TASK INSTRUCTIONS: What you need to produce from the material below is an exact transcription of the lines from the one with "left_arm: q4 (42" through the one with "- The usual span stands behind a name", both included, and no other line.

DATA BLOCK:
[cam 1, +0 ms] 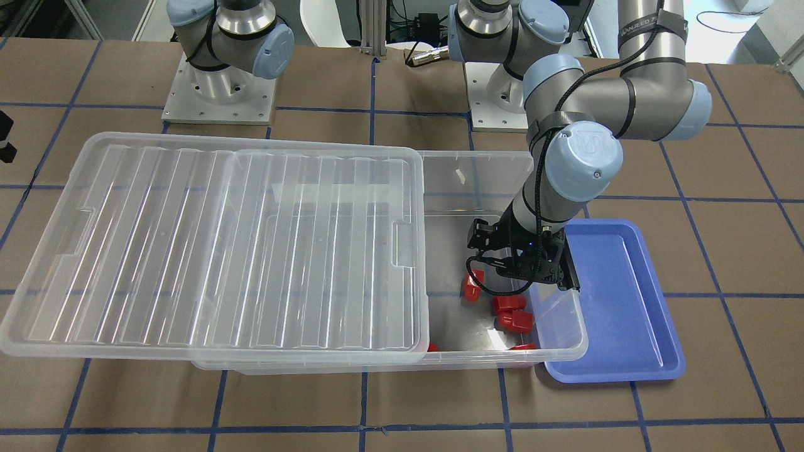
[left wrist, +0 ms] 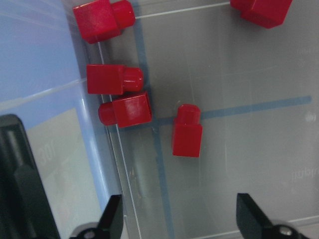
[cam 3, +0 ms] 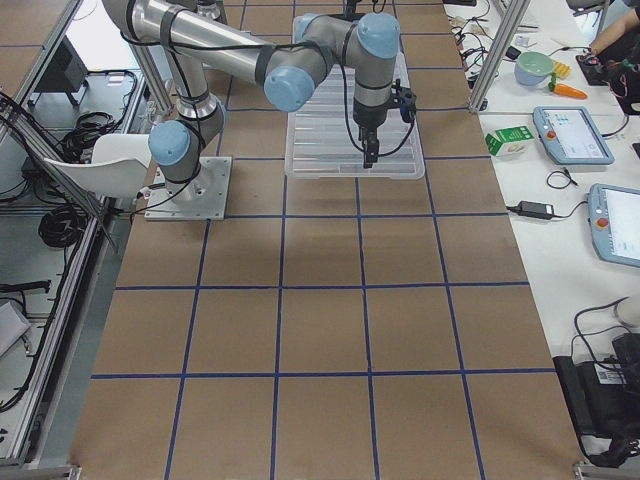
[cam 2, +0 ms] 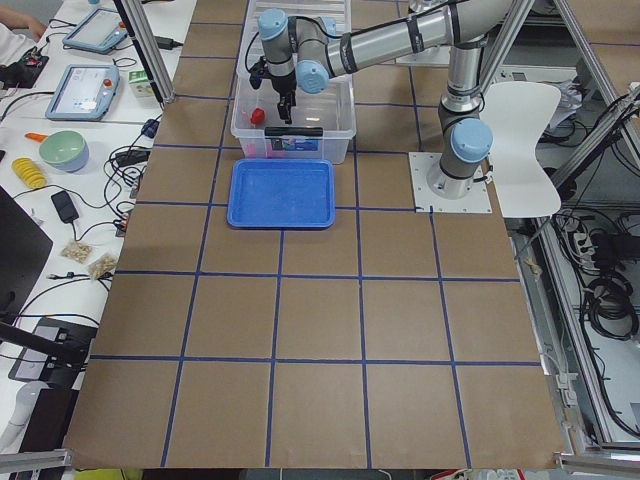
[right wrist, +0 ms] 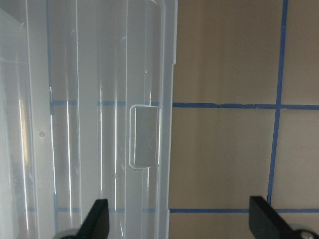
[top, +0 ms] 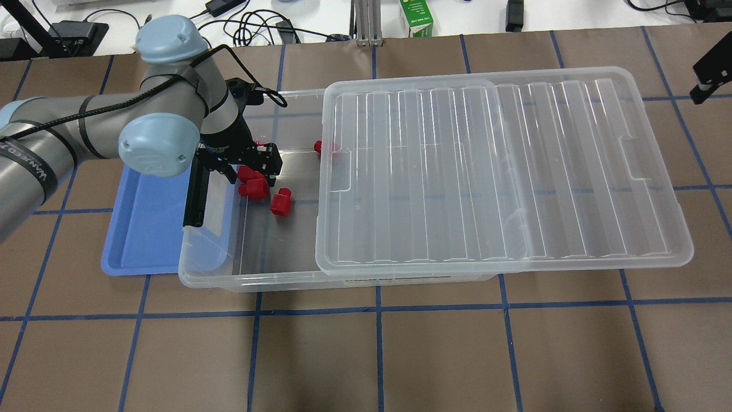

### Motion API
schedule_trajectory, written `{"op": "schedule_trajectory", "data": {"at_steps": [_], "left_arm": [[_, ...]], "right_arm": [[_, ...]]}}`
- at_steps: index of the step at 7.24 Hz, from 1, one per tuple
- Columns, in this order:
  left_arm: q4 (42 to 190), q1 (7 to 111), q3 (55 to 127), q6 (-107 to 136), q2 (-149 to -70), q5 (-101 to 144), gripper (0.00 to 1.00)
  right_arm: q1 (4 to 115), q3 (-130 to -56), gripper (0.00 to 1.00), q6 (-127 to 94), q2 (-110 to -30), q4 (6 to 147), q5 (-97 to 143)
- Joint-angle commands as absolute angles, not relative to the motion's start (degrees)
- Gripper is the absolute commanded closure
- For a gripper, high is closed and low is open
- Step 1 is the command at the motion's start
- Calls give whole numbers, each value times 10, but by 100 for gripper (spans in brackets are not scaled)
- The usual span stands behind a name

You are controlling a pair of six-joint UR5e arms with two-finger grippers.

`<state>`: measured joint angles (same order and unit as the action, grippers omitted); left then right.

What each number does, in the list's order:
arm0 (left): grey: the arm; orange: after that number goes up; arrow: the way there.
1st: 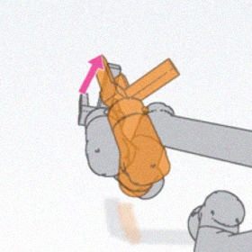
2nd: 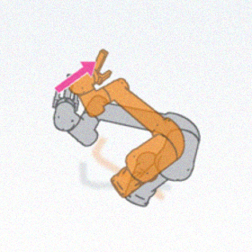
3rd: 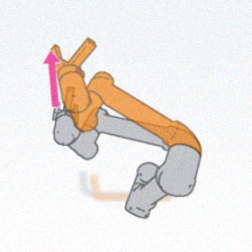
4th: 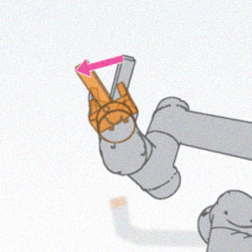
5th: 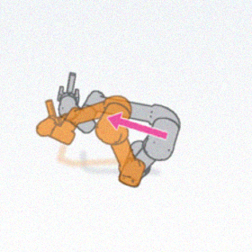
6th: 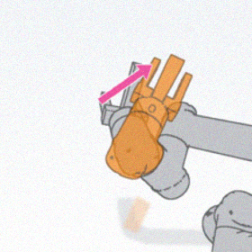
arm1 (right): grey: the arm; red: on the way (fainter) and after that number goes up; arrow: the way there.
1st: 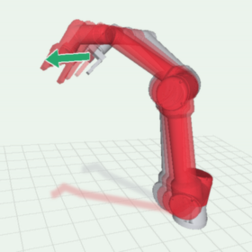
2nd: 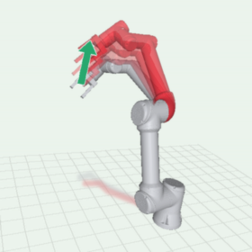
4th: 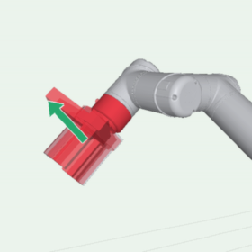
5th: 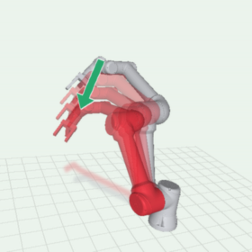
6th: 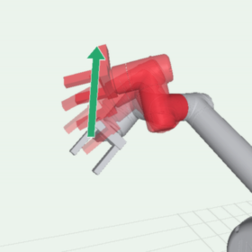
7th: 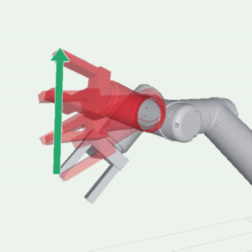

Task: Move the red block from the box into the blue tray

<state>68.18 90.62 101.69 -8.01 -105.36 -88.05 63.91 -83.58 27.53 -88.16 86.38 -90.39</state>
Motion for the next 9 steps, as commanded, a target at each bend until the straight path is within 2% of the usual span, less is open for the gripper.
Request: {"op": "schedule_trajectory", "data": {"at_steps": [1, 5, 9], "left_arm": [[628, 906, 1052, -83, -1072, -873, 20], [615, 911, 1053, -83, -1104, -868, 20], [590, 914, 1052, -80, -1125, -868, 21]], "right_arm": [[690, -832, 0, 204, -885, 856, -903], [871, -832, 0, -56, -865, 894, -908], [883, -834, 0, -54, -853, 910, -910]]}}
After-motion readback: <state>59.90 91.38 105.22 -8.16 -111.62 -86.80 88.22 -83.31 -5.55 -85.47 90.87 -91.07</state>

YOUR RESPONSE:
  left_arm: q4 (42 to 190), q1 (7 to 111), q3 (55 to 127), q6 (-107 to 136), q2 (-149 to -70), q5 (-101 to 144), gripper (0.00 to 1.00)
  right_arm: q1 (4 to 115), q3 (-130 to -56), gripper (0.00 to 1.00), q6 (-127 to 94), q2 (-110 to -30), q4 (6 to 147), q5 (-97 to 143)
- Joint-angle commands as absolute angles, not relative to the motion's start (degrees)
- Gripper is the absolute commanded closure
- For a gripper, high is closed and low is open
- Step 1 is the command at the motion's start
- Calls give whole numbers, each value times 10, but by 100 for gripper (spans in brackets are not scaled)
- The usual span stands behind a name

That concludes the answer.